Instant coffee, also called soluble coffee and coffee powder, is a beverage derived from brewed coffee beans. Instant coffee is commercially prepared by either freeze-drying or spray drying, after which it can be rehydrated. At least one brand of instant coffee is also available in concentrated liquid form.

Advantages of instant coffee include speed of preparation (instant coffee dissolves instantly in hot water), lower shipping weight and volume than beans or ground coffee (to prepare the same amount of beverage), and long shelf life—though instant coffee can also spoil if not kept dry.

History

Instant coffee was invented in 1901 by Satori Kato, a Japanese scientist working in Chicago. Kato introduced the powdered substance in Buffalo, New York, at the Pan-American Exposition.[1] George Constant Louis Washington developed his own instant coffee process shortly thereafter, and first marketed it commercially (~1910). The Nescafé brand, which introduced a more advanced coffee refining process, was launched in 1938.

High-vacuum freeze-dried coffee was developed shortly after World War II, as an indirect result of wartime research into other areas. The National Research Corp. was formed in Massachusetts as a process-development company employing high-vacuum technology. It developed high-vacuum processes to produce penicillin, blood plasma and streptomycin for US military use. As the war ended, NRC looked to adapt its processes for peacetime uses. It formed Florida Foods Corp. to produce concentrated orange juice powder, and originally sold its product to the United States Army. That company later changed its name to Minute Maid.

Use
One advantage of instant coffee is its simplicity of preparation.
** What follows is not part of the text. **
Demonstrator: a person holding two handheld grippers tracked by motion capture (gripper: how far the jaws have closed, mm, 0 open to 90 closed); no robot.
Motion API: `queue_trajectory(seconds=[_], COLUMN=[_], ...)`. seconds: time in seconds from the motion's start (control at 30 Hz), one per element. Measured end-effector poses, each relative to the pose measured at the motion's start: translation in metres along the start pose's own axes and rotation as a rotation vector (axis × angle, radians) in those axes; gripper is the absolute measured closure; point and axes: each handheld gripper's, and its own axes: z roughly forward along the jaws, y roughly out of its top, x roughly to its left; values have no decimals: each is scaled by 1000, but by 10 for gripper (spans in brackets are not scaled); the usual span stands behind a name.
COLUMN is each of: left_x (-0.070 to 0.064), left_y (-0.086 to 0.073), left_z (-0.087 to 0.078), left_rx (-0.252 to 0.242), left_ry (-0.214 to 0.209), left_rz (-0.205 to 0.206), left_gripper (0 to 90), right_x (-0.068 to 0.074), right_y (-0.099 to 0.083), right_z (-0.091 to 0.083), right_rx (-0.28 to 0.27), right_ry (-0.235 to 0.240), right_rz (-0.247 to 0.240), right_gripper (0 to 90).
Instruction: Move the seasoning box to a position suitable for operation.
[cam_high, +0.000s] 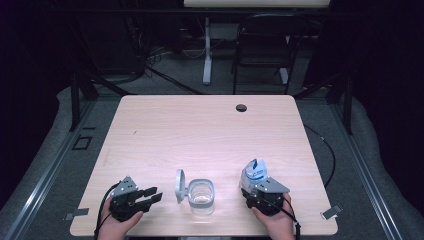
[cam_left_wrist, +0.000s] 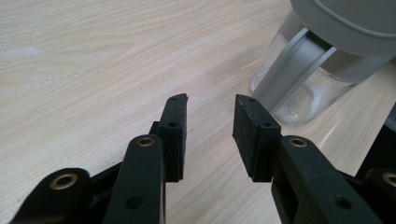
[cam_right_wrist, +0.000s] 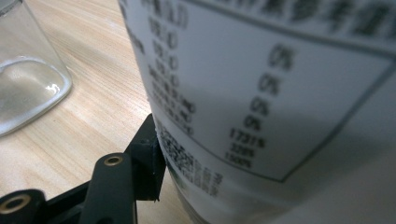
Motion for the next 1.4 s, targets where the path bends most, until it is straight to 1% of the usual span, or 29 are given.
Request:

It is virtually impossible to spoil the product accidentally during the rehydration process, and simple instructions are printed on the back of typical instant-coffee packaging.

Instant coffee is available in powder or granulated form contained in glass jars, sachets or tins. The user controls the strength of the resulting product, by adding more or less water (for a weaker or stronger brew).
Instant coffee is also convenient for preparing iced coffee like the Greek frappé, which is popular in warmer climates and hot seasons.
In some European countries such as Spain, instant coffee is commonly mixed with hot milk instead of boiling water.

Production
As with regular coffee, the green coffee bean itself is first roasted to bring out flavour and aroma. Rotating cylinders containing the green beans and hot combustion gases are used in most roasting plants. When the bean temperature reaches 165 °C the roasting begins, accompanied by a popping sound similar to that produced by popcorn. These batch cylinders take about 8–15 minutes to complete roasting with about 25-75% efficiency. Continuous fluidized bed roasting only takes between thirty seconds and four minutes, and it operates at lower temperatures which allows greater retention of the coffee bean aroma and flavor.

The beans are then ground finely. Grinding reduces the beans to 0.5–1.1-millimetre (0.020–0.043 in) pieces in order to allow the coffee to be put in solution with water for the drying stage. Sets of scored rollers designed to crush rather than cut the bean are used.

Once roasted and ground, the coffee is dissolved in water. This stage is called extraction. Water is added in 5-10 percolation columns at temperatures of 155 to 180 °C; this concentrates the coffee solution to about 15-30% coffee by mass. This may be further concentrated before the drying process begins by either vacuum evaporation or freeze concentration.